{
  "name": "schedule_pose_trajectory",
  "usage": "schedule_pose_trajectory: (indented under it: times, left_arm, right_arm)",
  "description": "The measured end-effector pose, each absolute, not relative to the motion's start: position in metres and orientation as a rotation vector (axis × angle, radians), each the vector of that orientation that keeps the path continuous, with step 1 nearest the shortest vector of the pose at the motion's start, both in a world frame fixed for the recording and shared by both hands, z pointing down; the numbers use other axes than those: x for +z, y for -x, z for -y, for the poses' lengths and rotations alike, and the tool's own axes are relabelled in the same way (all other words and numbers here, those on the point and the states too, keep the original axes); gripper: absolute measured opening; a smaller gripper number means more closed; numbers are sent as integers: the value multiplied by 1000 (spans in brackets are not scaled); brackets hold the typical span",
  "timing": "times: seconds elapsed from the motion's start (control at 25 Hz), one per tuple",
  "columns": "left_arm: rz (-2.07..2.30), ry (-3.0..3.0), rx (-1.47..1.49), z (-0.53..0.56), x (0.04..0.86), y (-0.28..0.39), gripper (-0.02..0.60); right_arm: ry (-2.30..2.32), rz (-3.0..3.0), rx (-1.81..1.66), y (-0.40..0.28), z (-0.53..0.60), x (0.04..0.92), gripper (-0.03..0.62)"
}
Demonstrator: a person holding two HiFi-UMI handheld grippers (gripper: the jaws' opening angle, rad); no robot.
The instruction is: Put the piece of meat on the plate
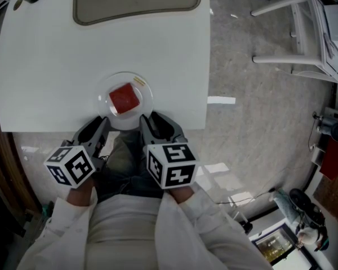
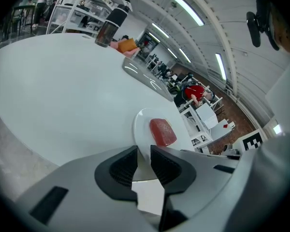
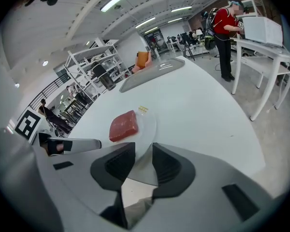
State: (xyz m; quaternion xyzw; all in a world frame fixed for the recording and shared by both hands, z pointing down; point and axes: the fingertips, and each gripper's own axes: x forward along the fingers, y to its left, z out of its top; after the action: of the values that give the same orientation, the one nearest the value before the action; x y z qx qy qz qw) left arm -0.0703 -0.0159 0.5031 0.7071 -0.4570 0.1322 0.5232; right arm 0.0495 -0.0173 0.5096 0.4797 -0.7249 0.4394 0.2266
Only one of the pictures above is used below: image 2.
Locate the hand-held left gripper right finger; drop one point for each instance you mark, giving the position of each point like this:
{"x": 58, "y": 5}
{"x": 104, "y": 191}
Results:
{"x": 198, "y": 190}

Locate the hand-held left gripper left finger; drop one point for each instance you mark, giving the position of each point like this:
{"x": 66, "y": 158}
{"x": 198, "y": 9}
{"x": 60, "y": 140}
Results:
{"x": 82, "y": 197}

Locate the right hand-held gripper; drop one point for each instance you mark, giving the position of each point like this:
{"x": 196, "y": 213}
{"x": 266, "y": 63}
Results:
{"x": 249, "y": 141}

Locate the red square cake piece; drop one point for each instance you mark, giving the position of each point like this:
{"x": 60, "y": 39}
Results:
{"x": 163, "y": 132}

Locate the white round plate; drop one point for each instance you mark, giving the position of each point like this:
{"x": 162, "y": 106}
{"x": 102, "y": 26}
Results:
{"x": 142, "y": 127}

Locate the grey serving tray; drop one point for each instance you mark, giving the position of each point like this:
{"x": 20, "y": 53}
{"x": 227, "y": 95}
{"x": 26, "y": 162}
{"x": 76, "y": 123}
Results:
{"x": 147, "y": 78}

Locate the person's right forearm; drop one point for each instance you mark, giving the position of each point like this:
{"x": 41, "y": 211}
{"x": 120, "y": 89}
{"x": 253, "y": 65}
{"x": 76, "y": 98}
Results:
{"x": 268, "y": 178}

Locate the white cabinet with red sticker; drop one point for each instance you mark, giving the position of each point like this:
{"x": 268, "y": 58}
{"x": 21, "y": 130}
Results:
{"x": 220, "y": 133}

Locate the white side table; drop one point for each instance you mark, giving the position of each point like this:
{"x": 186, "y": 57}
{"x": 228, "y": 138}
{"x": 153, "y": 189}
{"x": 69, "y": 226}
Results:
{"x": 194, "y": 120}

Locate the white microwave oven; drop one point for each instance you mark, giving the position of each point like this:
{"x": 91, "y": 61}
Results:
{"x": 207, "y": 116}

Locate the long ceiling light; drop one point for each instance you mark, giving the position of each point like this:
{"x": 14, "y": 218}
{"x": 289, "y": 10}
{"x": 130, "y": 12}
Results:
{"x": 221, "y": 66}
{"x": 184, "y": 55}
{"x": 172, "y": 51}
{"x": 185, "y": 7}
{"x": 277, "y": 129}
{"x": 160, "y": 30}

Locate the person's torso in white coat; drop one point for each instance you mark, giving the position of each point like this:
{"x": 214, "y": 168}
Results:
{"x": 287, "y": 100}

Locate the dark glass door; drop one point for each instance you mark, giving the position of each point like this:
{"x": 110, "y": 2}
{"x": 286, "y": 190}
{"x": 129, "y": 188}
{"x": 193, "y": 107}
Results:
{"x": 147, "y": 45}

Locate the pink armchair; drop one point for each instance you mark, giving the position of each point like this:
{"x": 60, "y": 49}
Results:
{"x": 129, "y": 54}

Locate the orange cushion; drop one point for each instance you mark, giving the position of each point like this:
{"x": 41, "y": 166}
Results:
{"x": 127, "y": 45}

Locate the person's head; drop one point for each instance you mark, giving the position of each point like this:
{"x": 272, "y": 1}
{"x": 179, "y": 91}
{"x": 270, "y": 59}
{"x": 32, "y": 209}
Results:
{"x": 286, "y": 37}

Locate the black water bottle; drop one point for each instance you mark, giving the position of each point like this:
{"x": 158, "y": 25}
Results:
{"x": 111, "y": 25}

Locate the white shelf rack with clutter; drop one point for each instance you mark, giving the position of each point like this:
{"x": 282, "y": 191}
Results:
{"x": 54, "y": 20}

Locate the dark green high table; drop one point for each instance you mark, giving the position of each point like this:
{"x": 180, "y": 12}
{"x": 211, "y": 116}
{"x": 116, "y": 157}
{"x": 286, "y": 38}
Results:
{"x": 24, "y": 7}

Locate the black head-mounted camera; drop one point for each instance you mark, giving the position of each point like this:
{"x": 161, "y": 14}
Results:
{"x": 253, "y": 30}

——

PROBLEM:
Quote everything in the listing above exactly; pictures are the only thing to omit.

TASK SOLUTION:
{
  "name": "schedule_pose_trajectory",
  "usage": "schedule_pose_trajectory: (indented under it: times, left_arm, right_arm)",
  "description": "The measured end-effector pose, each absolute, not relative to the motion's start: position in metres and orientation as a rotation vector (axis × angle, radians), each the vector of that orientation that keeps the path continuous, with step 1 nearest the shortest vector of the pose at the motion's start, both in a world frame fixed for the recording and shared by both hands, z pointing down; the numbers use other axes than those: x for +z, y for -x, z for -y, for the poses' lengths and rotations alike, and the tool's own axes are relabelled in the same way (all other words and numbers here, those on the point and the states too, keep the original axes); gripper: absolute measured opening; a smaller gripper number means more closed; numbers are sent as integers: the value multiplied by 1000 (spans in brackets are not scaled); brackets hold the typical span",
  "timing": "times: seconds elapsed from the motion's start (control at 25 Hz), one per tuple",
  "columns": "left_arm: rz (-2.07..2.30), ry (-3.0..3.0), rx (-1.47..1.49), z (-0.53..0.56), x (0.04..0.86), y (-0.28..0.39), gripper (-0.02..0.60); right_arm: ry (-2.30..2.32), rz (-3.0..3.0), rx (-1.81..1.66), y (-0.40..0.28), z (-0.53..0.60), x (0.04..0.92), gripper (-0.03..0.62)"
}
Demonstrator: a person holding two HiFi-UMI handheld grippers (gripper: the jaws' opening angle, rad); no robot.
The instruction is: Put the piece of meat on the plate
State: (xyz m; quaternion xyzw; all in a world frame fixed for the recording and shared by both hands, z pointing down; point and axes: the fingertips, and each gripper's own axes: x forward along the fingers, y to its left, z out of its top; after the action: of the values that give the same orientation, the one nearest the value before the action; x y z qx qy qz qw) left arm -0.0703 -0.0159 0.5031 0.7071 -0.4570 0.1322 0.5232; right arm 0.0495 -0.0173 0.5096 0.4797 -0.7249 0.4394 0.2266
Only one of the pictures above is used below: image 2.
Locate the hand-held left gripper right finger; drop one point for each instance you mark, giving the position of each point like this:
{"x": 58, "y": 5}
{"x": 104, "y": 191}
Results:
{"x": 198, "y": 190}

Locate the hand-held left gripper left finger; drop one point for each instance you mark, giving the position of each point like this:
{"x": 66, "y": 158}
{"x": 198, "y": 9}
{"x": 60, "y": 140}
Results:
{"x": 82, "y": 197}

Locate the right hand-held gripper; drop one point for each instance you mark, giving the position of each point like this:
{"x": 196, "y": 213}
{"x": 266, "y": 63}
Results:
{"x": 249, "y": 141}

Locate the red square cake piece; drop one point for each instance you mark, giving the position of each point like this:
{"x": 60, "y": 39}
Results:
{"x": 163, "y": 132}

Locate the white round plate; drop one point for each instance you mark, giving the position of each point like this:
{"x": 162, "y": 106}
{"x": 102, "y": 26}
Results:
{"x": 142, "y": 127}

Locate the grey serving tray; drop one point for each instance you mark, giving the position of each point like this:
{"x": 20, "y": 53}
{"x": 227, "y": 95}
{"x": 26, "y": 162}
{"x": 76, "y": 123}
Results:
{"x": 147, "y": 78}

Locate the person's right forearm; drop one point for each instance you mark, giving the position of each point like this:
{"x": 41, "y": 211}
{"x": 120, "y": 89}
{"x": 253, "y": 65}
{"x": 76, "y": 98}
Results:
{"x": 268, "y": 178}

Locate the white cabinet with red sticker; drop one point for each instance you mark, giving the position of each point like this:
{"x": 268, "y": 58}
{"x": 21, "y": 130}
Results:
{"x": 220, "y": 133}

Locate the white side table; drop one point for each instance you mark, giving the position of each point like this:
{"x": 186, "y": 57}
{"x": 228, "y": 138}
{"x": 153, "y": 189}
{"x": 69, "y": 226}
Results:
{"x": 194, "y": 120}

Locate the white microwave oven; drop one point for each instance you mark, giving the position of each point like this:
{"x": 91, "y": 61}
Results:
{"x": 207, "y": 116}

Locate the long ceiling light; drop one point for each instance you mark, giving the position of each point like this:
{"x": 14, "y": 218}
{"x": 289, "y": 10}
{"x": 130, "y": 12}
Results:
{"x": 221, "y": 66}
{"x": 184, "y": 55}
{"x": 172, "y": 51}
{"x": 185, "y": 7}
{"x": 277, "y": 129}
{"x": 160, "y": 30}

Locate the person's torso in white coat; drop one point for each instance you mark, giving the position of each point like this:
{"x": 214, "y": 168}
Results:
{"x": 287, "y": 100}

Locate the dark glass door; drop one point for each instance you mark, giving the position of each point like this:
{"x": 110, "y": 2}
{"x": 286, "y": 190}
{"x": 129, "y": 188}
{"x": 193, "y": 107}
Results:
{"x": 147, "y": 45}

Locate the pink armchair; drop one point for each instance you mark, giving the position of each point like this:
{"x": 60, "y": 49}
Results:
{"x": 129, "y": 54}

Locate the orange cushion; drop one point for each instance you mark, giving the position of each point like this:
{"x": 41, "y": 166}
Results:
{"x": 127, "y": 45}

Locate the person's head; drop one point for each instance you mark, giving the position of each point like this:
{"x": 272, "y": 1}
{"x": 179, "y": 91}
{"x": 270, "y": 59}
{"x": 32, "y": 209}
Results:
{"x": 286, "y": 37}

Locate the black water bottle; drop one point for each instance you mark, giving the position of each point like this:
{"x": 158, "y": 25}
Results:
{"x": 111, "y": 25}

Locate the white shelf rack with clutter; drop one point for each instance you mark, giving the position of each point like this:
{"x": 282, "y": 191}
Results:
{"x": 54, "y": 20}

Locate the dark green high table; drop one point for each instance you mark, giving the position of each point like this:
{"x": 180, "y": 12}
{"x": 211, "y": 116}
{"x": 116, "y": 157}
{"x": 286, "y": 38}
Results:
{"x": 24, "y": 7}

Locate the black head-mounted camera; drop one point for each instance you mark, giving the position of each point like this:
{"x": 161, "y": 14}
Results:
{"x": 253, "y": 30}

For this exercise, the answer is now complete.